### Exercise details
Wherever a line of the data contains "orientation", copy that line.

### Provided data
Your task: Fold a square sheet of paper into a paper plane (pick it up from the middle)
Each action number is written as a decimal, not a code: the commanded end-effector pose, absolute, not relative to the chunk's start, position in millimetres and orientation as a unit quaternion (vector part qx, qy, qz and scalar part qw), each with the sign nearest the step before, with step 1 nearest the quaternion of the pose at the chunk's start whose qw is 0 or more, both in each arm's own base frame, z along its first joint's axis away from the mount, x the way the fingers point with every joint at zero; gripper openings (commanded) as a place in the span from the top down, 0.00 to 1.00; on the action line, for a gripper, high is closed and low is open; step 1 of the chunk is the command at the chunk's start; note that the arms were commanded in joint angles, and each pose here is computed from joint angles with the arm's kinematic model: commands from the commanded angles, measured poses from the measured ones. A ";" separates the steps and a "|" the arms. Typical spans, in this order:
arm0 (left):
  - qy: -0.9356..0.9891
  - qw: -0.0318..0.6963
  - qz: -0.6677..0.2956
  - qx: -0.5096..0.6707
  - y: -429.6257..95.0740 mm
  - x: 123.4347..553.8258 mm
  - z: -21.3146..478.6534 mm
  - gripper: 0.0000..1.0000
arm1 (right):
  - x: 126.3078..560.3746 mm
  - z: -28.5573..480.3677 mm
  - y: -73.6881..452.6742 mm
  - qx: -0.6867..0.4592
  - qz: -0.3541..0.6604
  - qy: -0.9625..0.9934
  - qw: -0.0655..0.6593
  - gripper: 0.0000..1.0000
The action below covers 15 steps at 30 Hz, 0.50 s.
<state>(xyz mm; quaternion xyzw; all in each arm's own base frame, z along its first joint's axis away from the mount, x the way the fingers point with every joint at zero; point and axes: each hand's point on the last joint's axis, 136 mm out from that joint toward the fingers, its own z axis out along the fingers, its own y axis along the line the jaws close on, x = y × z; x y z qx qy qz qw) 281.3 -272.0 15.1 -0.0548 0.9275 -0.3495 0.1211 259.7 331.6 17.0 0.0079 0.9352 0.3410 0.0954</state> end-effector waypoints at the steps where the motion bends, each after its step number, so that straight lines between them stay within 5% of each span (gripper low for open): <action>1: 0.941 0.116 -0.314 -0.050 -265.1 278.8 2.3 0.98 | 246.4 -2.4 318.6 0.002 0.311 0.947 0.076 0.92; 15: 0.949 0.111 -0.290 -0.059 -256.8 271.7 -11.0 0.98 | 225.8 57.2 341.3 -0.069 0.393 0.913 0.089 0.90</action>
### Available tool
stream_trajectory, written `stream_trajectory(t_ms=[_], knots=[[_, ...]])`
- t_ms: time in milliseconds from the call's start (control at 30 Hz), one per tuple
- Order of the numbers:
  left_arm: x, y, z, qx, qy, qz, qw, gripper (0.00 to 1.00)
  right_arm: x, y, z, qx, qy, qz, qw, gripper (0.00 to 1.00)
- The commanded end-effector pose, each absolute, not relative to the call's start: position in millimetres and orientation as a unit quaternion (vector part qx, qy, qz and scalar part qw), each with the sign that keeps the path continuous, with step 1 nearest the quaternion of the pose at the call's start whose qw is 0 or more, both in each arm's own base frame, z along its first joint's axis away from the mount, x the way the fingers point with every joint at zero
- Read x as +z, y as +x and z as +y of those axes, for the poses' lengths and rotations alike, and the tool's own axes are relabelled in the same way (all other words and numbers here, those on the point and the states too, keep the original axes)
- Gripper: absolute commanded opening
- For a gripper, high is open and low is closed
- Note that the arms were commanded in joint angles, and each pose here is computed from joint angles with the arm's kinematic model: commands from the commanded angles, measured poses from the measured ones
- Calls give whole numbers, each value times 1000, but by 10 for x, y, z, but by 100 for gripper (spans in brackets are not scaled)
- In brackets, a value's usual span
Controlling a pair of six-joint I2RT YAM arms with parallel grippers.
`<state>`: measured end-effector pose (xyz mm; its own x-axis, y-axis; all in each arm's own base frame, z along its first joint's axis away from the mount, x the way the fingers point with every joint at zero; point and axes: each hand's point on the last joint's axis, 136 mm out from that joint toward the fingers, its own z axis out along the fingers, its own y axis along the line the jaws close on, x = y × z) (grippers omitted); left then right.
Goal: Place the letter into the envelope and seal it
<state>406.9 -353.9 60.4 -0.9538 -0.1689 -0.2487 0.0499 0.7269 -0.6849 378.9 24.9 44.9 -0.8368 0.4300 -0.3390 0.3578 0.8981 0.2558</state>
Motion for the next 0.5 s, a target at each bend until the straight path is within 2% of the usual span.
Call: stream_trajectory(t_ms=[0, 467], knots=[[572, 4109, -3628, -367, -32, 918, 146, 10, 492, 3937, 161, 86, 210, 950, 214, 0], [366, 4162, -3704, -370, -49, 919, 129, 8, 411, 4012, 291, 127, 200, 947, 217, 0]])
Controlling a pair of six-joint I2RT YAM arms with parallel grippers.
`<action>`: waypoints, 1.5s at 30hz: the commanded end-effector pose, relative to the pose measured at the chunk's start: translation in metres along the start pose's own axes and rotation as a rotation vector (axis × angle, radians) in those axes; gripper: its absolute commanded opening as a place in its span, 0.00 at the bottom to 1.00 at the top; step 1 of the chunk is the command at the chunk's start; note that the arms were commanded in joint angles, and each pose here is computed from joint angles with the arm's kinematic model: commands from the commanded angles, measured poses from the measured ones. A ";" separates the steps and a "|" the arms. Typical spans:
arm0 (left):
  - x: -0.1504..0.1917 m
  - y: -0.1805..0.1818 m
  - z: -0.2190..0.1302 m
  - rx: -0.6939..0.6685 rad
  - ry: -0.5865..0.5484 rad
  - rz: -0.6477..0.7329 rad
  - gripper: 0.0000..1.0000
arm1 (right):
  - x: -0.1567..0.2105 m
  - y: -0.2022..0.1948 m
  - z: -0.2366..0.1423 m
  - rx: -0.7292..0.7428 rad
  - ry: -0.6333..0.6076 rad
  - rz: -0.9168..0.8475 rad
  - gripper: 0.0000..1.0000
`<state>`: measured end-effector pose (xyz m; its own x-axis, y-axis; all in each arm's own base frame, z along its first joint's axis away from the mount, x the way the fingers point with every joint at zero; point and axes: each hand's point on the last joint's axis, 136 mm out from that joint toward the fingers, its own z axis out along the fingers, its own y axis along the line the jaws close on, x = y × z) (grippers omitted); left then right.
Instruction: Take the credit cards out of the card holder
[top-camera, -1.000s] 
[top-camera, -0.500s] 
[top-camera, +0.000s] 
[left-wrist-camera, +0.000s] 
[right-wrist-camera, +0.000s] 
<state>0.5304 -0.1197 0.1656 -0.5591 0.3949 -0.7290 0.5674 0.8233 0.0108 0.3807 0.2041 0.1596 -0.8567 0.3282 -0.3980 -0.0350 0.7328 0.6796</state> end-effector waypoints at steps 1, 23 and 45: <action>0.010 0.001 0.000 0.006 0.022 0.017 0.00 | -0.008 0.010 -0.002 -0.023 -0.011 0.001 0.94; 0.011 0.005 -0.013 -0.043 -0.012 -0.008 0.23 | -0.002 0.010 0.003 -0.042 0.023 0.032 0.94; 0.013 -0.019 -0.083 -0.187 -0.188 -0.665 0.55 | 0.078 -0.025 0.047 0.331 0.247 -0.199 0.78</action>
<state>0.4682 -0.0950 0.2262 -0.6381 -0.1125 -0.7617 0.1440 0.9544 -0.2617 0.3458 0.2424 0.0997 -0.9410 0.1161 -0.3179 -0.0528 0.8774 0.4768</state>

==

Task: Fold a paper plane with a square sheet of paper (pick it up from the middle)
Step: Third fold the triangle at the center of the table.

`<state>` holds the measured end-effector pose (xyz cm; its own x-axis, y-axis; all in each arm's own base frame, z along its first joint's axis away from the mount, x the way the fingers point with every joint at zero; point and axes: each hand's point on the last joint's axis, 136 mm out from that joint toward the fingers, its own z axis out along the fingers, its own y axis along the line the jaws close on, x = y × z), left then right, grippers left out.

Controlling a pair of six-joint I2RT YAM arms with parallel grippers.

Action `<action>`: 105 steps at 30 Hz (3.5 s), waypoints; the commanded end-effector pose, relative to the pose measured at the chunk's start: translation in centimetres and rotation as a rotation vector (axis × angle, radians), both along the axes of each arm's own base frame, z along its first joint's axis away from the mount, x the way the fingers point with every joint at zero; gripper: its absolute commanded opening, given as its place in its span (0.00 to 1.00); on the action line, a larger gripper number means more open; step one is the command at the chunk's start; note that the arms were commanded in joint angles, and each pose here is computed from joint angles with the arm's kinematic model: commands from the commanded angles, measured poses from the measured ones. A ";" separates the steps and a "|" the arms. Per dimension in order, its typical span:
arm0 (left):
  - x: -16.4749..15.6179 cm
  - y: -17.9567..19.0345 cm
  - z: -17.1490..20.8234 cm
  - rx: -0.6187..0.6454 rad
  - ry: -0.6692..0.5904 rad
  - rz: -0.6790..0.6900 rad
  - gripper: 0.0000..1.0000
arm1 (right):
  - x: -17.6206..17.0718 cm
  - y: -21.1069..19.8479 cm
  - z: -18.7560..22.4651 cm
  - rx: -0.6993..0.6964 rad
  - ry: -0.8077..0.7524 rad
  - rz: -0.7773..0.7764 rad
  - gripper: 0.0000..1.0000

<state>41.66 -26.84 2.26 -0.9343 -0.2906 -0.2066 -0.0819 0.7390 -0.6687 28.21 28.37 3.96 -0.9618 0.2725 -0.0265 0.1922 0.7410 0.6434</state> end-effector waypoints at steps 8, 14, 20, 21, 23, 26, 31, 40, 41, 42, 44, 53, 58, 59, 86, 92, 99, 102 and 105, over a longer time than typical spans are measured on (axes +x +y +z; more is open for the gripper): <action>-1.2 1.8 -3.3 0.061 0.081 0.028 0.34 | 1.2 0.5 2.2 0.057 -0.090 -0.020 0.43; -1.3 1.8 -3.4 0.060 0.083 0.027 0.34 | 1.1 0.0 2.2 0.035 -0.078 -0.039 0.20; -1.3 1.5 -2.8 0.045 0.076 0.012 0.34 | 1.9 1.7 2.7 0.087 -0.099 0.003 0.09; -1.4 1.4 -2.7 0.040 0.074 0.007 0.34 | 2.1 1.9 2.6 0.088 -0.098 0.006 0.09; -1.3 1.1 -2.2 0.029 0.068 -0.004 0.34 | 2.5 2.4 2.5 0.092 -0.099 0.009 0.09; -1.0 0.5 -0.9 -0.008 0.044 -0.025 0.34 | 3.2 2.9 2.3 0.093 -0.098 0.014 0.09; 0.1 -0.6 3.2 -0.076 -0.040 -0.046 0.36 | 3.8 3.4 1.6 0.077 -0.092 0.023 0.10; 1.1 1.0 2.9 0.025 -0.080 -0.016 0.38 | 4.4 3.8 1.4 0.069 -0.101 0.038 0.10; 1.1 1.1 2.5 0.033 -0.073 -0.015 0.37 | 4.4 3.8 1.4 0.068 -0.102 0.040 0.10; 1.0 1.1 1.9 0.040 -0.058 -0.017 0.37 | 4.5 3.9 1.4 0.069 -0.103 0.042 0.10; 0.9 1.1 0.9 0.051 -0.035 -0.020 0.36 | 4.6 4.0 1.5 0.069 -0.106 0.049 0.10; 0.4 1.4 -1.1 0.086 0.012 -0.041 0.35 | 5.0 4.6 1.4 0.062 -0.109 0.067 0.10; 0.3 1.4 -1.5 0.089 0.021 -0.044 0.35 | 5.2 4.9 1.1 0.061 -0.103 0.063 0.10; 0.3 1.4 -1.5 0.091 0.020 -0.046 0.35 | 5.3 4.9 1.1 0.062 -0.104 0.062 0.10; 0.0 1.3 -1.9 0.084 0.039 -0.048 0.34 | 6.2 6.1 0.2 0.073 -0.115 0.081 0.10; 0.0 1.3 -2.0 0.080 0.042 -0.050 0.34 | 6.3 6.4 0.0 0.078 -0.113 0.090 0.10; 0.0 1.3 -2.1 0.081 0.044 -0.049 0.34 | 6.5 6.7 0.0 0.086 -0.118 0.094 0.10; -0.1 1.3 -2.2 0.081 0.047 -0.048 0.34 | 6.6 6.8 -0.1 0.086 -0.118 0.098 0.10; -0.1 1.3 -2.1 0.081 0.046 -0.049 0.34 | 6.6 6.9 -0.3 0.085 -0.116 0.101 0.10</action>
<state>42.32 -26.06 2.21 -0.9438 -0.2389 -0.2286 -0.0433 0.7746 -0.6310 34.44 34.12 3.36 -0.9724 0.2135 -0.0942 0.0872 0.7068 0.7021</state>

### The answer
Each action number is written as a decimal, not a code: the commanded end-effector pose, absolute, not relative to the chunk's start, position in millimetres and orientation as a unit quaternion (vector part qx, qy, qz and scalar part qw), each with the sign nearest the step before, with step 1 nearest the quaternion of the pose at the chunk's start whose qw is 0 or more, both in each arm's own base frame, z along its first joint's axis away from the mount, x the way the fingers point with every joint at zero; gripper openings (commanded) as a place in the span from the top down, 0.00 to 1.00; on the action line, for a gripper, high is closed and low is open; step 1 of the chunk is the command at the chunk's start; note that the arms were commanded in joint angles, and each pose here is computed from joint angles with the arm's kinematic model: commands from the commanded angles, measured poses from the measured ones. A ";" separates the steps and a "|" the arms. Typical spans, in this order:
- The commanded end-effector pose, each absolute, not relative to the call's start: position in millimetres and orientation as a unit quaternion (vector part qx, qy, qz and scalar part qw), each with the sign that keeps the path continuous, with step 1 nearest the quaternion of the pose at the call's start whose qw is 0 or more, both in each arm's own base frame, z along its first joint's axis away from the mount, x the way the fingers point with every joint at zero

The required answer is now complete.